Your task is to retype the listing word for word.

--------------------------------

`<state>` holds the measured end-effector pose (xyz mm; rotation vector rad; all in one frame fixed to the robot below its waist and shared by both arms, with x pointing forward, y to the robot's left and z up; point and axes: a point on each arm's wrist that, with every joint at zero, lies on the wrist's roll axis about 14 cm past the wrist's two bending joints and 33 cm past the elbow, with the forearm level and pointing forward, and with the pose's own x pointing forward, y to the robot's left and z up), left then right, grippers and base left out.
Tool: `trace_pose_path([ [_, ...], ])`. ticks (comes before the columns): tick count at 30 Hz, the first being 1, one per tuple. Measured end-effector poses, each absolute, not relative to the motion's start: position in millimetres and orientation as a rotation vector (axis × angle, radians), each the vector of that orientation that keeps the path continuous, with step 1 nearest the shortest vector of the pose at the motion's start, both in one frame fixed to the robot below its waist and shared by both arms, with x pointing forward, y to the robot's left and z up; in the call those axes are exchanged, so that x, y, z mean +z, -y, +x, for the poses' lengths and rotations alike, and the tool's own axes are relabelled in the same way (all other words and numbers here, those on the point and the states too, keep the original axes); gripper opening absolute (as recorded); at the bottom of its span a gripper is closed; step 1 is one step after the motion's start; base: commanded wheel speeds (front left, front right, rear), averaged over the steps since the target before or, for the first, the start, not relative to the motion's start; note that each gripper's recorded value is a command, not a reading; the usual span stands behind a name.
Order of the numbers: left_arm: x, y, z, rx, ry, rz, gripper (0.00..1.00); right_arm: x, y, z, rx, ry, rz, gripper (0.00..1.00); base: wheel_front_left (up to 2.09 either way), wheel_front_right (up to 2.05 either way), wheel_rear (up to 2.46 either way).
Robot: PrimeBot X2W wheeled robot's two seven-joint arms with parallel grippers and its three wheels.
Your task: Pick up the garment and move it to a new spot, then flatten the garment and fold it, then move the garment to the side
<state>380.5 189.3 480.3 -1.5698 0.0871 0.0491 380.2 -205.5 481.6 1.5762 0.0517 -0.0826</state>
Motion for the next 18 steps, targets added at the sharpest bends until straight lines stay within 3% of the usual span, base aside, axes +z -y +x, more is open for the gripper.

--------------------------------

## RESPONSE BOX
`<state>` holds the measured end-effector pose (xyz mm; rotation vector rad; all in one frame fixed to the robot below its waist and shared by both arms, with x pointing forward, y to the robot's left and z up; point and axes: a point on each arm's wrist that, with every joint at zero, lies on the wrist's roll axis about 14 cm past the wrist's two bending joints and 33 cm past the elbow, with the forearm level and pointing forward, and with the pose's own x pointing forward, y to the robot's left and z up), left then right, grippers and base left out.
Tool: `trace_pose_path([ [_, ...], ])`. ticks (comes before the columns): tick count at 30 Hz, the first being 1, one per tuple. Measured end-effector poses, each absolute, not relative to the motion's start: position in millimetres and orientation as a rotation vector (axis × angle, radians), each the vector of that orientation that keeps the path continuous, with step 1 nearest the shortest vector of the pose at the motion's start, both in one frame fixed to the robot below its waist and shared by both arms, with x pointing forward, y to the robot's left and z up; in the call those axes are exchanged, so that x, y, z mean +z, -y, +x, for the poses' lengths and rotations alike, and the tool's own axes are relabelled in the same way (all other words and numbers here, those on the point and the states too, keep the original axes); gripper opening absolute (as recorded); at the bottom of its span a gripper is closed; step 1 is one step after the motion's start; base: commanded wheel speeds (front left, front right, rear), averaged over the steps since the target before or, for the first, the start, not relative to the motion's start; note that each gripper's recorded value is a command, not a reading; the usual span stands behind a name.
Order of the numbers: left_arm: x, y, z, rx, ry, rz, gripper (0.00..1.00); right_arm: x, y, z, rx, ry, rz, gripper (0.00..1.00); base: wheel_front_left (up to 2.09 either way), wheel_front_right (up to 2.05 either way), wheel_rear (up to 2.46 either way).
Robot: PrimeBot X2W wheeled robot's two seven-joint arms with parallel grippers and its three wheels.
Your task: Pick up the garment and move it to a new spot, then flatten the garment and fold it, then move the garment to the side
<state>380.5 189.3 480.3 -1.5698 0.0871 0.0491 380.2 -205.5 481.6 1.5762 0.0517 -0.0826</state>
Motion for the next 18 steps, targets added at the sharpest bends until straight lines stay within 3% of the usual span, base aside, axes +z -y +x, more is open for the gripper.

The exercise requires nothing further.